Так что моему деревенскому детству я ставлю оценку «хорошо». И вы увидите в следующих главах, что это было так на самом деле.

«Всем лучшим во мне я обязана книгам!»

– Говорю я теперь вслед за писателем Горьким.

Я бы не хотела жить подобно «Колдунье» – Марине Влади (кто из нынешних видел этот великолепный, полный романтической прелести фильм по рассказу Куприна «Олеся»?) – жить только в лесу и только на природе. Нужно расширять свой кругозор, чтобы потом войти подготовленной в большой мир людей. Как расширять кругозор в то моё время? А книги? Как я благодарна им! И, слава Богу, что я рано стала читать и что чтение мне полюбилось, стало неотъемлемой частью моего духовного роста.

Вот убей – не помню, в каком доме была у нас в селе изба-читальня. В школу я ещё не ходила, но уже читала. Наверное, с мамой я заходила в читальню, но хорошо помню, как набралась смелости и первый раз зашла в помещение одна. Робко встала у порога.

Библиотекарша приветливо спросила:

– Что тебе, Люсенька?

– Книгу! – почти прошептала я.

На столе лежали тонкие и толстые книги. Я выбрала самую толстую, в красном переплёте с каким-то зигзагом на обложке. Называлась «Борьба за мир».

– Ты, наверное, для мамы или папы берёшь? Да?

Я почему-то оробела и утвердительно кивнула головой.

– Запишу на твою маму. Смотри, не потеряй! – напутствовала меня библиотекарша.

И вот я иду по улице с толстенной книгой. Меня распирает гордость. На лавочке у дома Карташовых сидит дед Костя в очках, читает газету. Увидел меня. Со смешинкой в голосе сказал:

– Ну-к, Люся! Почитай мне. Что-то глаза мои плохо видят, а у тебя глазки вострые.

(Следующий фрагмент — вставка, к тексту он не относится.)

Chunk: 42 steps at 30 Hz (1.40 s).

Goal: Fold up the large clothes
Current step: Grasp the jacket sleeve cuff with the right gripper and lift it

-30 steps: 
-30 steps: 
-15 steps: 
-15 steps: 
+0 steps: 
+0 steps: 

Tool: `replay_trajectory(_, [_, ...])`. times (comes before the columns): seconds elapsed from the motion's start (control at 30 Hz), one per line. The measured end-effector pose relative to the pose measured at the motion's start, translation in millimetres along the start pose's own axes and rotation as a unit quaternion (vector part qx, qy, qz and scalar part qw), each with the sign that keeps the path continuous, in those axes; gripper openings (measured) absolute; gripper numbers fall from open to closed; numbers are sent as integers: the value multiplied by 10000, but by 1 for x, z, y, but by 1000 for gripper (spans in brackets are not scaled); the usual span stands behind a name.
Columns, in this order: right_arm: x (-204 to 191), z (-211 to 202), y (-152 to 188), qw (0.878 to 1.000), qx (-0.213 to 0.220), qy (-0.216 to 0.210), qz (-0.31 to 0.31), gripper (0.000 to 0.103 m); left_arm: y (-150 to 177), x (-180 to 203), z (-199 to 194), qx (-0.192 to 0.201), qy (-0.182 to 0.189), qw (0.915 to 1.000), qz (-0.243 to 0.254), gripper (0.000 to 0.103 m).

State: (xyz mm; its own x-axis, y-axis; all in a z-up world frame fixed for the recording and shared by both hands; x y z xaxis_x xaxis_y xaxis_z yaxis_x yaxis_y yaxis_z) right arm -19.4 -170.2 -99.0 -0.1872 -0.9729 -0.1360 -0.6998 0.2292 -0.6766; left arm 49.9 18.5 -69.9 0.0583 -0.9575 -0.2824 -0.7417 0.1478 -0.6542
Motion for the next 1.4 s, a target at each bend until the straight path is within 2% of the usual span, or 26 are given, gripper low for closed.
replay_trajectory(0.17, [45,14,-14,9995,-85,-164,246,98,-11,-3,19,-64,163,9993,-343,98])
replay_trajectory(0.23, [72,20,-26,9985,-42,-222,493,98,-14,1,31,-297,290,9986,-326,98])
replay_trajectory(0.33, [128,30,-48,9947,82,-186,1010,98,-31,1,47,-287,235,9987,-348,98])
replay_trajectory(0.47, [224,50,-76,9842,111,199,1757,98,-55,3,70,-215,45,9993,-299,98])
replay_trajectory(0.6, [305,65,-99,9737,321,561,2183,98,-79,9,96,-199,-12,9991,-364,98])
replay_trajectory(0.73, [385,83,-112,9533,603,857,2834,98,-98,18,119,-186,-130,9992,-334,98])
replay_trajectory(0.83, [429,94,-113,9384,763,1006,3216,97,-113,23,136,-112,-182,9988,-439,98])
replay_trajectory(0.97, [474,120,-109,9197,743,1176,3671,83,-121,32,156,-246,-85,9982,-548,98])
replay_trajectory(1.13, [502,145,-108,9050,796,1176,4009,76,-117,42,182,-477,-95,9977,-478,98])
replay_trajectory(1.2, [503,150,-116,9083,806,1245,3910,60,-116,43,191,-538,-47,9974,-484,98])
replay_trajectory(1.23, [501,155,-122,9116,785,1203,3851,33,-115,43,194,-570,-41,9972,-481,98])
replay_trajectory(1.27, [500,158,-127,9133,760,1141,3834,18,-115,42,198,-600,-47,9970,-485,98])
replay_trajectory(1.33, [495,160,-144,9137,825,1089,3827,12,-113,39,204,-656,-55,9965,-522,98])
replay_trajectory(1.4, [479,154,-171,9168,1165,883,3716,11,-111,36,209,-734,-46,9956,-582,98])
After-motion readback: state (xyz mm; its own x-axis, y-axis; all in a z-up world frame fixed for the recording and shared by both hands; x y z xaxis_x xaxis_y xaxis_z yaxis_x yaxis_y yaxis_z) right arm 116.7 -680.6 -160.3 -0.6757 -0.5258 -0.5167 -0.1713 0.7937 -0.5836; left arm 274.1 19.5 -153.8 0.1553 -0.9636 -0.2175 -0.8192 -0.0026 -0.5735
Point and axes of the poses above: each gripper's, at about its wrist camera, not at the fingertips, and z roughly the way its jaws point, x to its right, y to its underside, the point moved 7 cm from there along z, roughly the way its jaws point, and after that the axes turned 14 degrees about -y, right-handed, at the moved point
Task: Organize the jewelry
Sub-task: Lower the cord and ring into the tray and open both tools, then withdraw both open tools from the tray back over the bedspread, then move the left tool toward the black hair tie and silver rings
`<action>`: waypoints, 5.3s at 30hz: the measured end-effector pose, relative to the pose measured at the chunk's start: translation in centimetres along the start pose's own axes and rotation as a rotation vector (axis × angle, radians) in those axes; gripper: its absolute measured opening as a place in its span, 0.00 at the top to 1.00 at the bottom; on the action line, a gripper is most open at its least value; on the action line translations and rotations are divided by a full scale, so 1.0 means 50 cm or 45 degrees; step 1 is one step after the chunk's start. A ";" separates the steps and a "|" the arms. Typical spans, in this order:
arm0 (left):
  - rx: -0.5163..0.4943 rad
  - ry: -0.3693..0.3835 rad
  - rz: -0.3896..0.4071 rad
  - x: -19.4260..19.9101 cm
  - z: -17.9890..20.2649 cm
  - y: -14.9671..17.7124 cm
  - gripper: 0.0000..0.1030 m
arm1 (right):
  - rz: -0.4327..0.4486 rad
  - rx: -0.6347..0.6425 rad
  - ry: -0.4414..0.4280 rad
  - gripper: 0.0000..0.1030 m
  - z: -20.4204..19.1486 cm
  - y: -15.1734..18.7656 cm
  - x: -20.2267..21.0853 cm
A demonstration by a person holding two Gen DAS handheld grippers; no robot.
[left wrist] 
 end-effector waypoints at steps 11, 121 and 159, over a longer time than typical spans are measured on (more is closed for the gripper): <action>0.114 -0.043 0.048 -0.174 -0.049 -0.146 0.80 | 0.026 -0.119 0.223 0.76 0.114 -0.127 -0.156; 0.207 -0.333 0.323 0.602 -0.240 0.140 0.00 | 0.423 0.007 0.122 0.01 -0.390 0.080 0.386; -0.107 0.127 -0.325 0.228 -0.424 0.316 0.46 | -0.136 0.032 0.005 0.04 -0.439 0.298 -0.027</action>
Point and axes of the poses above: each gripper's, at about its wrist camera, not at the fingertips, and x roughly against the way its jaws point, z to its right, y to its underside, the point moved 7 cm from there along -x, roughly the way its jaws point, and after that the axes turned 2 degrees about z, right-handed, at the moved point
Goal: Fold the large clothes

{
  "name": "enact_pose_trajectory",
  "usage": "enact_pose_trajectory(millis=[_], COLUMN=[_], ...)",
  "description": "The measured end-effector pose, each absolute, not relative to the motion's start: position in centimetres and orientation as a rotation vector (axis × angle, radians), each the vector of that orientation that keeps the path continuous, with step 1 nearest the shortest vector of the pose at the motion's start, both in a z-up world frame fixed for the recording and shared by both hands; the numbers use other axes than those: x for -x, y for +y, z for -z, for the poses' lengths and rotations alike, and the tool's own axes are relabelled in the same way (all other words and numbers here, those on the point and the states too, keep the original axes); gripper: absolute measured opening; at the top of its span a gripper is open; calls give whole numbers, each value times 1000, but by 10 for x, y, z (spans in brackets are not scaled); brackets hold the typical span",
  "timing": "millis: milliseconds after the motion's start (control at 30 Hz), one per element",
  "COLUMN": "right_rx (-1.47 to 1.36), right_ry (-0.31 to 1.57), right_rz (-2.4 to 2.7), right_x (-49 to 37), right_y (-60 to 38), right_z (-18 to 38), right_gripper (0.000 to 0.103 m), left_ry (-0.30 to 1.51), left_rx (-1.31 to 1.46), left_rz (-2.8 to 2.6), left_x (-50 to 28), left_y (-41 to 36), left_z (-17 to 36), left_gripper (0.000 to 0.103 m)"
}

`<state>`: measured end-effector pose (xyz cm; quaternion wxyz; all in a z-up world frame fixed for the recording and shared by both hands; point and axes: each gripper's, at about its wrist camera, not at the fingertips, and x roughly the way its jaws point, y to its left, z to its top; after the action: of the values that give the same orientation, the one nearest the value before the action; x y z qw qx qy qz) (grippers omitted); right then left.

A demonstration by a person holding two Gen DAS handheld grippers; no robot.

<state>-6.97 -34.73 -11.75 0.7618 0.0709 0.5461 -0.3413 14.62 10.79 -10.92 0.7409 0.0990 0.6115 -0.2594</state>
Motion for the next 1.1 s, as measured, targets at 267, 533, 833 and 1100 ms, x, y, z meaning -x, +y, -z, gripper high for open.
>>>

Я подсаживаюсь к деду, пытаюсь читать его газету, но слова все непонятные. К тому же я не знаю, в каком месте надо ставить ударение в том или ином слове. Получается абракадабра. И такая же абракадабра была написана в книге из читальни: «агрессо´ры», «ин-тер-вен-ты´» и всё в таком духе. Что ни слово, язык спотыкается.

Через какое-то время я отнесла книгу в читальню.

Библиотекарша с улыбкой спросила:

– Понравилась книга маме?

Я потупилась и сказала:

– Я сама её читала.

– Да ты что? Ты уже читаешь? Но тебе рано читать такие книги. Они для взрослых. Вот возьми-ка эту книжку!

И протянула тоненькую книжечку в пёстрой обложке. На обложке были изображены кот и кошка, одетые, как люди, идущие на задних лапках и «под ручку». Книжка называлась «Базар». Кто помнит, как кот Федот и кошка Матрёшка пошли на базар, где товарами торговали звери и насекомые?

Я читала и перечитывала. Счастливо смеялась. Повторяла, как жук с воза кричал: «Брын-з-з-з-а!» И хотя слово «брынза» я не знала и брынзу никогда не пробовала, но всё мне было понятно, читалось и запоминалось легко. Хорошая книжка!

В мою жизнь вошли, как лучшие друзья, все детские поэты и писатели той поры. Сергей Михалков, Агния Барто, Маршак, Корней Чуковский, позднее Гайдар. И как хорошо, что книжки доходили до таких глухих, в общем-то, мест. У нас и электричество порою отключалось, и дома жгли свечи.

Когда братья пошли в школу, я читала и перечитывала их учебники: «Букварь», «Родную речь» и даже «Арифметику».

И однажды сестрёнка Галька принесла «Сказки Пушкина», и я зачарованно прочитала: «У лукоморья дуб зелёный…» И: «Там, на неведомых дорожках следы невиданных зверей». Ну мороз по коже и душевный трепет от этих слов!

Должна сказать, что Урал не такое уж глухое место. Через него проезжало много людей. Например, в войну и после войны появлялись люди издалека – беженцы и эвакуированные. Изголодавшиеся, они нередко приезжали именно в сельские местности, где можно было за нехитрую работу на огороде, а то и просто, как милостыню, получить кружку молока, ломоть хлеба. После этих проезжих людей в селе оседали кое-какие вещи, в обмен на продукты. И книги оседали. Ну вот откуда взялась в селе Верхние Караси богато иллюстрированная книга Шарля де Костера «Тиль Уленшпигель»? Притащили её к нам домой братцы. Рвали друг у друга из рук, чтобы скорее прочитать. На страницах проходит неведомая жизнь в неведомое нам время, но чувства людей понятны. Содержание понятно. И, мы, читая, то ужасаемся (когда сожгли на костре Клааса), то хохочем над проделками Тиля.